What to work on - Retype each line of the material below word for word; pictures stay out.

Data excerpt -

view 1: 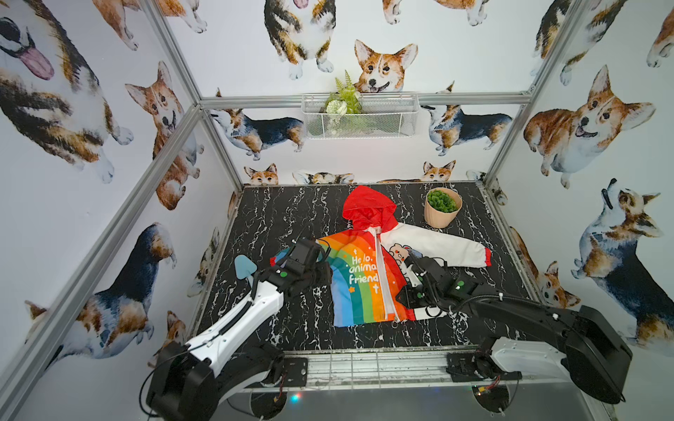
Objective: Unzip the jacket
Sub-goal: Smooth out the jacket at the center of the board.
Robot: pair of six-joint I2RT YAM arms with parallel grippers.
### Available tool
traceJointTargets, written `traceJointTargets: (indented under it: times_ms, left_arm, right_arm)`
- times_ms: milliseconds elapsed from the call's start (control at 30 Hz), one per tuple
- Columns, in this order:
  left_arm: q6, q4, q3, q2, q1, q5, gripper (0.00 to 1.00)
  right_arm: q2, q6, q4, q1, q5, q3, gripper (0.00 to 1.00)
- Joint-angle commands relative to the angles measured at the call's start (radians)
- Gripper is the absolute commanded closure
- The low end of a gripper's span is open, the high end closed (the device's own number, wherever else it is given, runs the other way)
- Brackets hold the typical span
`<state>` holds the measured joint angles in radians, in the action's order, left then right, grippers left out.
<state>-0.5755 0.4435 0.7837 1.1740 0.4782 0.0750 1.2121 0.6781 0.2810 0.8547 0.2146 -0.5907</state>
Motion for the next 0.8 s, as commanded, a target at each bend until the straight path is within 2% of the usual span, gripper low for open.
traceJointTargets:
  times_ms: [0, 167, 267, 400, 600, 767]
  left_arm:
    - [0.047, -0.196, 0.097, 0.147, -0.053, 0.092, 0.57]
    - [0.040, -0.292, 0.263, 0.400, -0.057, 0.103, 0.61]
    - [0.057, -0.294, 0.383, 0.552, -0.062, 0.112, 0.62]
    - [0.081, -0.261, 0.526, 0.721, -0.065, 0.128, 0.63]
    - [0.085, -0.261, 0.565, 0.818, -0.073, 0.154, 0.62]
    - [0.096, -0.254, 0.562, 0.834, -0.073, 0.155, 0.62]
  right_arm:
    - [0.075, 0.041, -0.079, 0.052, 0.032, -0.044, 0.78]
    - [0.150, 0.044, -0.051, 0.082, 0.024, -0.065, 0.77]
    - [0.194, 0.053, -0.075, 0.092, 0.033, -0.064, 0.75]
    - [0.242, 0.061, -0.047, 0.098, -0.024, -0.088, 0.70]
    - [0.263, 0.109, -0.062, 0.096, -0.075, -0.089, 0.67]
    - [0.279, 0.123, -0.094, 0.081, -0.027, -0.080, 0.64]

Answer to this task -
view 1: 
Objective: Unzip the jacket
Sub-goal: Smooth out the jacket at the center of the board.
Robot: pair of six-joint I2RT YAM arms with parallel grippers.
### Available tool
traceJointTargets, written `traceJointTargets: (indented under it: times_ms, left_arm, right_arm)`
- times_ms: milliseconds elapsed from the call's start (control at 30 Hz), one per tuple
- Columns, in this order:
  left_arm: q6, q4, q3, q2, q1, q5, gripper (0.00 to 1.00)
  right_arm: q2, q6, q4, q1, q5, q3, gripper (0.00 to 1.00)
- Joint-angle commands relative to the angles measured at the call's start (radians)
- Gripper is the absolute commanded closure
- The low end of a gripper's span is open, the high end closed (the device's own number, wherever else it is given, runs the other way)
- Brackets hold the typical span
`<state>` holds the measured joint angles in radians, in the action's order, left then right, grippers left out.
<state>-0.5755 0.4435 0.7837 1.1740 0.4782 0.0750 1.2121 0.6781 0.2810 0.8547 0.2146 -0.5907</state>
Motion for the next 0.8 s, as commanded, a target at each bend until the straight path is within 2% of the usual span, gripper low for open.
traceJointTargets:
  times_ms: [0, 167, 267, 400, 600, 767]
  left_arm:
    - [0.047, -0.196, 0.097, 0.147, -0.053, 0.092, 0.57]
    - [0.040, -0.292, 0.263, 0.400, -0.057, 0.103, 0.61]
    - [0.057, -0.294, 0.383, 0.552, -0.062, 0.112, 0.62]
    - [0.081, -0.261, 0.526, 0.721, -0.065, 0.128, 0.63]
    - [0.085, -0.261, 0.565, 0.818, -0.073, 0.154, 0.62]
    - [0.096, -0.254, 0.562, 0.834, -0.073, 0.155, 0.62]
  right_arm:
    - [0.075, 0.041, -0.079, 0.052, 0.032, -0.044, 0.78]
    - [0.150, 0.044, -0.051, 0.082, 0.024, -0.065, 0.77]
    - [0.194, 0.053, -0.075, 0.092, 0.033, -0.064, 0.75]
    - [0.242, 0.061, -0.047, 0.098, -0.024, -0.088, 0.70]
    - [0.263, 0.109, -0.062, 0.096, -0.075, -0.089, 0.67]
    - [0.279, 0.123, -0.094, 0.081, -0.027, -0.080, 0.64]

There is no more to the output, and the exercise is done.